» Work required
Transcribe the listing in full, excluding any pictures.

» Given material
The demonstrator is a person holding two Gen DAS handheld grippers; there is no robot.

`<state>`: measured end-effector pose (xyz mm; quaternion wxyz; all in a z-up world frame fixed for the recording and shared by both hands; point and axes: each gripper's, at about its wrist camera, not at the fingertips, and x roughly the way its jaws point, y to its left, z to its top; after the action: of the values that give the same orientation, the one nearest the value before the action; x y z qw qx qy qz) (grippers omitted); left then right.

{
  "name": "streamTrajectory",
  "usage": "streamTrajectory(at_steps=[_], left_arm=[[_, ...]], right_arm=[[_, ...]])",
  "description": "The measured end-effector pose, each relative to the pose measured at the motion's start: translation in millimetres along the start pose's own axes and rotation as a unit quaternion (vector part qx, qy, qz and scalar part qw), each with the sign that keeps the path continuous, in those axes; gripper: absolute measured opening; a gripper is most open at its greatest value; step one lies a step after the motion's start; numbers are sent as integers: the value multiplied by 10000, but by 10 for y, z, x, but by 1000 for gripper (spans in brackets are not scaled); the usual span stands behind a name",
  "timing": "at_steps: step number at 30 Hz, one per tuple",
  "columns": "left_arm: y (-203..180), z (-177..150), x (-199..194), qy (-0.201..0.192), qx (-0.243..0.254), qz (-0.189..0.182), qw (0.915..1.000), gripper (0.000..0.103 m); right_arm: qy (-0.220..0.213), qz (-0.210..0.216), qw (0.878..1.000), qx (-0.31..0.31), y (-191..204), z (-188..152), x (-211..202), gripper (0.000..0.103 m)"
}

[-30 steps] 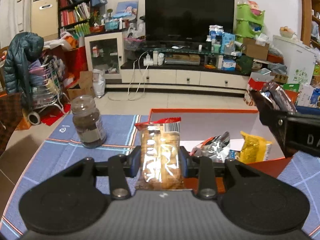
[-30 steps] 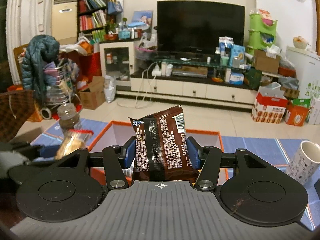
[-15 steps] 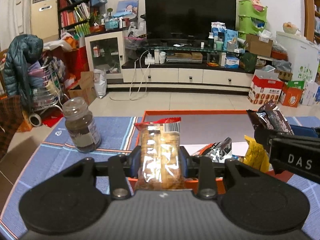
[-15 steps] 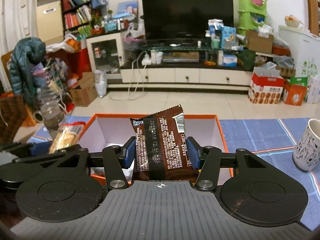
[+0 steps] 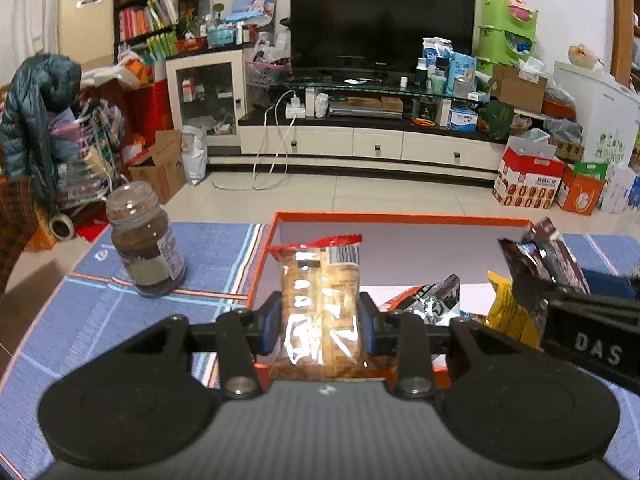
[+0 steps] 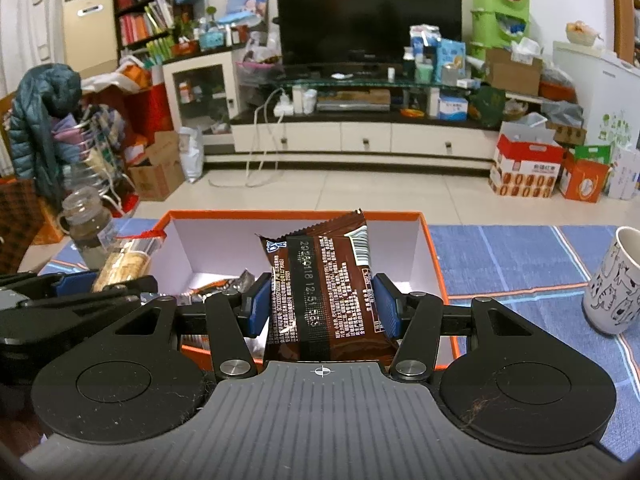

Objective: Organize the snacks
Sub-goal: 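Carry the pastry bag and chocolate bar over the orange box with both grippers, then open both grippers to drop the pastry bag and chocolate bar into the box, then move the left gripper to the green-labelled bread bag while the right gripper reaches a chocolate bar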

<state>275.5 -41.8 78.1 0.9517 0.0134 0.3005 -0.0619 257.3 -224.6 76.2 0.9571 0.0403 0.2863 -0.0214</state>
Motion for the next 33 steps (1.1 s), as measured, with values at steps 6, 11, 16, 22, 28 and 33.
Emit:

» Result
The demonstrator is a person holding two Gen DAS handheld grippers; there is no robot.

`<state>`: measured end-effector pose (xyz mm; quaternion wxyz; all in a z-up world frame fixed for the recording and shared by both hands; point and axes: each gripper's, at about its wrist camera, not at the fingertips, and x roughly the way its jaws point, y to its left, z to its top; after the action: of the values that give the same orientation, the one nearest the value before the action; x y z qw qx qy qz) (grippers omitted); left then right.

{
  "name": "streamTrajectory",
  "usage": "streamTrajectory(at_steps=[_], left_arm=[[_, ...]], right_arm=[[_, ...]])",
  "description": "The measured end-effector pose, each relative to the pose measured at the motion's start: translation in millimetres along the start pose's own axes and rotation as a unit quaternion (vector part qx, qy, qz and scalar part qw), each with the sign that keeps the path continuous, in those axes; gripper: absolute measured opening; a gripper is most open at its greatest value; step one lies a step after the motion's start; numbers are sent as integers: the value multiplied by 10000, but by 10 for y, z, x, but by 1000 for gripper (spans in brackets are not scaled); the usual span stands behind a name",
  "timing": "at_steps: step number at 30 Hz, one per tuple",
  "columns": "left_arm: y (-203..180), z (-177..150), x (-199..194), qy (-0.201..0.192), qx (-0.243..0.254), qz (-0.189..0.182), qw (0.915..1.000), gripper (0.000..0.103 m); right_arm: qy (-0.220..0.213), qz (-0.210..0.216), qw (0.878..1.000), qx (-0.31..0.31), y (-191..204), z (-188..152), x (-211..202), gripper (0.000..0.103 m)"
}

[-30 steps] 
[-30 steps] 
[-15 steps] 
[-15 steps] 
[+0 steps] 
[+0 steps] 

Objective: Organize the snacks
Sub-goal: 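Carry the pastry bag and chocolate bar over the orange box with both grippers, then open both grippers to drop the pastry bag and chocolate bar into the box, then move the left gripper to the green-labelled bread bag while the right gripper reaches a chocolate bar
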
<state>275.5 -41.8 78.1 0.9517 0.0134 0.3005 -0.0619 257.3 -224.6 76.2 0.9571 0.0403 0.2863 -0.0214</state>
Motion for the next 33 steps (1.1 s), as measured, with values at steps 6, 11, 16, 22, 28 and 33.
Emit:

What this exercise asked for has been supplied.